**What the task asks:** Return only the number of lines in the entries below that hold the word "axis".

**Records supplied:**
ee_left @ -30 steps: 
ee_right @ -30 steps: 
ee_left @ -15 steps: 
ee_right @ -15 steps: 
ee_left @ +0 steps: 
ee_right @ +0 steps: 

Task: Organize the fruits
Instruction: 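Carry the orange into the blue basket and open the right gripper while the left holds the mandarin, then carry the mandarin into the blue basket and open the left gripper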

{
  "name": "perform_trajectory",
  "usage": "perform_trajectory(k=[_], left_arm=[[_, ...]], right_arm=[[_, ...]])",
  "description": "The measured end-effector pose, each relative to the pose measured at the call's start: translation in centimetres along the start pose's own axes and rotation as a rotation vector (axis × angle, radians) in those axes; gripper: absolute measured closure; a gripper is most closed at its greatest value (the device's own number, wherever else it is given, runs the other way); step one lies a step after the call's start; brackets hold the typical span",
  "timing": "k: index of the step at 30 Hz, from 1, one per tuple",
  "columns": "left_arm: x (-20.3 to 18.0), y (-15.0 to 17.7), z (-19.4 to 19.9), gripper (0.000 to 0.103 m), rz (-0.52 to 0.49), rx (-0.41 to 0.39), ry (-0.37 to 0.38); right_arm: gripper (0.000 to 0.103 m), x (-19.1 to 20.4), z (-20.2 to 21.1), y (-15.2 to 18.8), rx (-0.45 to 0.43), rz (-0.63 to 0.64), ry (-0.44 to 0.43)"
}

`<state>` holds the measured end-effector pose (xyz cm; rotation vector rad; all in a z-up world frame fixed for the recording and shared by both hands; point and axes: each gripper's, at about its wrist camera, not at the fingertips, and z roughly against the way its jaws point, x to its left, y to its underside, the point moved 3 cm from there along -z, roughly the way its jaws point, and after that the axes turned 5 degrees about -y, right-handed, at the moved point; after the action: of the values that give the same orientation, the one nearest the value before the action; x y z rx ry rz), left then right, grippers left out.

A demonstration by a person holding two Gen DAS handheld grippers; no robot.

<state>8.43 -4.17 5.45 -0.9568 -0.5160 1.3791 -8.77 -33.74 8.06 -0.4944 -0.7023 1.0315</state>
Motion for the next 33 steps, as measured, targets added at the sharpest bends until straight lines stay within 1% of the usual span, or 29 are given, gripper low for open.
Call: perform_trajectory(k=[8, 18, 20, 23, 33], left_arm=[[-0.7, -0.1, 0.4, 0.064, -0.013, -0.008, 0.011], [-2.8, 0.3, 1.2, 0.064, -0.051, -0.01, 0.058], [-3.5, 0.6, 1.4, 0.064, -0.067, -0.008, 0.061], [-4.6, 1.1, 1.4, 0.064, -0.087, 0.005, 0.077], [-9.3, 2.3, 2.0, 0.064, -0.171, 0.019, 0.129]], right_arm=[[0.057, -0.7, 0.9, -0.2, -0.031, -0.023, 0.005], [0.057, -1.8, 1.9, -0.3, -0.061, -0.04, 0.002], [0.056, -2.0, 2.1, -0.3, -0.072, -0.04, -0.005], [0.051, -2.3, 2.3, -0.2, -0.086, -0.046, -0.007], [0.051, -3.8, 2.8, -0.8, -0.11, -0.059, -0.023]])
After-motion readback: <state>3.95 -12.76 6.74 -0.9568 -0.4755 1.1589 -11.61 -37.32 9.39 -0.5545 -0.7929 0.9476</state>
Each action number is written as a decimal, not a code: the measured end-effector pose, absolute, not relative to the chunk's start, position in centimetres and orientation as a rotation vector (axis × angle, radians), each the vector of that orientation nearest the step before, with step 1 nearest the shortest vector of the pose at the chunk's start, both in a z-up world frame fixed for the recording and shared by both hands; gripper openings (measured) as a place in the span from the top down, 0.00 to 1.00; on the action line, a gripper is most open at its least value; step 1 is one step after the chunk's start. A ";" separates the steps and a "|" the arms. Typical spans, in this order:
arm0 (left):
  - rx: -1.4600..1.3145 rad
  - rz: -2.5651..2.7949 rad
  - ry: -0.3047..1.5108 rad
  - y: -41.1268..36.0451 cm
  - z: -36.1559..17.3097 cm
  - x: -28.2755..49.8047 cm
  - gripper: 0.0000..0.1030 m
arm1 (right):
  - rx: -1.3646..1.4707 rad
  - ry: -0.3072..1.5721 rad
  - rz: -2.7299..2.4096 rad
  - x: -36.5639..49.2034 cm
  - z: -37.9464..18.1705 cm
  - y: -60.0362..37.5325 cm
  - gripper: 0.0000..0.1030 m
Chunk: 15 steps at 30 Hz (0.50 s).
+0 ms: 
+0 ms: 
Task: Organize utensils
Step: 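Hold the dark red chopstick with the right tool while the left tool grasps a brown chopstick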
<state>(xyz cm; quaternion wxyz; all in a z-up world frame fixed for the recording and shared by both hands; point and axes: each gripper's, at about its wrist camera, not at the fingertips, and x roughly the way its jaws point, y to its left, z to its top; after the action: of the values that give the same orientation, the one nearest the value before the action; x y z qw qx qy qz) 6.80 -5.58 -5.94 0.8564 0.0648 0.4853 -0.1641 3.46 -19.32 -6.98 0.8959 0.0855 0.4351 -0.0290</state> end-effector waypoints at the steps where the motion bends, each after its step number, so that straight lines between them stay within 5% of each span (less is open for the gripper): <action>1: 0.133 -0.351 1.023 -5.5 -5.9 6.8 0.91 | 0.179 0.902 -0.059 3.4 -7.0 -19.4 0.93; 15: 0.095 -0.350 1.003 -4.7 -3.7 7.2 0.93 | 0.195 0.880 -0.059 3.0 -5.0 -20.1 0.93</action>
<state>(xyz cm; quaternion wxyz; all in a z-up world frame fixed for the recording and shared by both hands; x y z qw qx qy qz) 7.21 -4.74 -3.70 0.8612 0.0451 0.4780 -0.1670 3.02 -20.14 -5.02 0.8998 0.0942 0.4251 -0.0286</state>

**Result of this task:** 2